The lowest-earning category on YouTube
Huge audiences, tiny cheques. Why children’s content earns a fraction of what it should and the plan to fix it.
Kids and families make up one of the most-watched parts of YouTube and one of the worst paid. The big accounts pull billions of views a year, the engagement charts look spectacular and yet the money per view stays stubbornly low.
I caught up with Gregory Dray to understand why the mismatch but more importantly what he plans to do about it. Dray co-founded the kids media company Animaj, he chairs the new Hasbro and Animaj venture Lumee, and he spent years before that running YouTube Kids globally, so he has made this argument from inside the platform and outside it. He puts kids and family at more than 15% of all viewing on YouTube. This pretty much tracks with every single report we get from Precisify which shows YouTube as the go to platform for kids aged 2-12. In their latest research, YouTube sits n°1 at 65% in the UK and Germany, 66% in Australia and 75% in the US.

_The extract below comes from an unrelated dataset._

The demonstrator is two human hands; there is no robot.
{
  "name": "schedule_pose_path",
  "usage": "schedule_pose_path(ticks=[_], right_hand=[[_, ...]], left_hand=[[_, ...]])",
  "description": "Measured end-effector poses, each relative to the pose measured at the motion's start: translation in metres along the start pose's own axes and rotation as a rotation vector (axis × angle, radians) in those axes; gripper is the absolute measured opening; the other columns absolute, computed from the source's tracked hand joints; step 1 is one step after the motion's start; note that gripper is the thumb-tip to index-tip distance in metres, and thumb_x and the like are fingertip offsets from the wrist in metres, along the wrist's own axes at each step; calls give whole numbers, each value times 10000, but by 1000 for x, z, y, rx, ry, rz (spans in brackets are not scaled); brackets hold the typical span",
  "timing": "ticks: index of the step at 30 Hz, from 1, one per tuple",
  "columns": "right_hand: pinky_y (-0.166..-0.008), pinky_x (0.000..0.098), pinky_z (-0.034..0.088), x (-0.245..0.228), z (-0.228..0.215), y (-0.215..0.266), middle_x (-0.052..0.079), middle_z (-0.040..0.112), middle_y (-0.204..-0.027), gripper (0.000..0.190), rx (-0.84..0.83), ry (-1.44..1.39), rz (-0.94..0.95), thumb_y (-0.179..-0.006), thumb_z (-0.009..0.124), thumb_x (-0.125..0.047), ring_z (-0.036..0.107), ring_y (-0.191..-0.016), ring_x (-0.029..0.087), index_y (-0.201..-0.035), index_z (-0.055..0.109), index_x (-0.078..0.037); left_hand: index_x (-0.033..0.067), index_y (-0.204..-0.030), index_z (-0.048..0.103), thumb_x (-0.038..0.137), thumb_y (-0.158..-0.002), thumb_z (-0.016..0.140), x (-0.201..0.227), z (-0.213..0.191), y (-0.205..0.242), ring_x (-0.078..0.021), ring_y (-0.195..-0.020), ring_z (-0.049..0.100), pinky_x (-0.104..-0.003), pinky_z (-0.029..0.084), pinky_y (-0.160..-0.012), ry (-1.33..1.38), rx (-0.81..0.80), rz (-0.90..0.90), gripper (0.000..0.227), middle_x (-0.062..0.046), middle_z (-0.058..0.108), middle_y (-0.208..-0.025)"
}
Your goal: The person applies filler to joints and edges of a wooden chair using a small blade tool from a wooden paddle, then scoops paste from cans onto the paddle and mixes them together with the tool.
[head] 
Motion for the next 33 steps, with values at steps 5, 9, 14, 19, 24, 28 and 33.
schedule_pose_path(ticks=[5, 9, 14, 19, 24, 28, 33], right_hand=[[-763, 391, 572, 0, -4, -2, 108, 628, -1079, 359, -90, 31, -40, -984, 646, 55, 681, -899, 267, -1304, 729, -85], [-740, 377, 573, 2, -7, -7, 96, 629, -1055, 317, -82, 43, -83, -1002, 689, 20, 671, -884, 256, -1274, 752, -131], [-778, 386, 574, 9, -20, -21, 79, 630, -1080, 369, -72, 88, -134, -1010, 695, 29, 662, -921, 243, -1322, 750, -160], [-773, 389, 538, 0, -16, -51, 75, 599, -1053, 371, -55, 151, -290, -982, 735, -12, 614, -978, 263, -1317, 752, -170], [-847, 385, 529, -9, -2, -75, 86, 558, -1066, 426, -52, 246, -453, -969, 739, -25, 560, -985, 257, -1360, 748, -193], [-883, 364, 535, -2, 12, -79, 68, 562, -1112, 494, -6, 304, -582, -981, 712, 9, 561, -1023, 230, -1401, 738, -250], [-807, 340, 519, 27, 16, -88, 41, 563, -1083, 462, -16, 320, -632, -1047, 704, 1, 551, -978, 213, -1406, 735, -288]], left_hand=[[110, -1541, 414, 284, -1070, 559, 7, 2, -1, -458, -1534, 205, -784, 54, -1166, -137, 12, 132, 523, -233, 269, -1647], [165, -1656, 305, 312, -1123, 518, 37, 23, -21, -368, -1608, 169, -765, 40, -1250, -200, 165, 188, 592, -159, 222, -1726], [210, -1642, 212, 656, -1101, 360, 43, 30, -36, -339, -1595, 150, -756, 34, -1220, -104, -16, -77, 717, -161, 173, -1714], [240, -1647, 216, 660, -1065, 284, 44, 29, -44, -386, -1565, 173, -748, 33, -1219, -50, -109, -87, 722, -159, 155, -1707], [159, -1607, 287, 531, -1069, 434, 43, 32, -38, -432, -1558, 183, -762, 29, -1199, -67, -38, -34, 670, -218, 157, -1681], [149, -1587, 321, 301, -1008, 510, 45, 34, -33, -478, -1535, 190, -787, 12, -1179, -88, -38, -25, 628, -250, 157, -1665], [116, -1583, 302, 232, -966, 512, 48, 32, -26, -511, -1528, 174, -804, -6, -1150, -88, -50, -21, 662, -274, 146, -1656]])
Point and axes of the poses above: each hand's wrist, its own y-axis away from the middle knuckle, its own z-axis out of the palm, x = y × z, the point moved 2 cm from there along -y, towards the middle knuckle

The timing of this interview is no coincidence. This week, the kids content business gathers in the Alps for Annecy, the animation industry’s biggest week of the year, while the brands and agency that can pay for the advertising around that same content take over the Croisette for Cannes Lions. How can we ensure that the people who make what children watch and the people who buy the ads beside it sit at the same table? Lumee is here to create that opportunity.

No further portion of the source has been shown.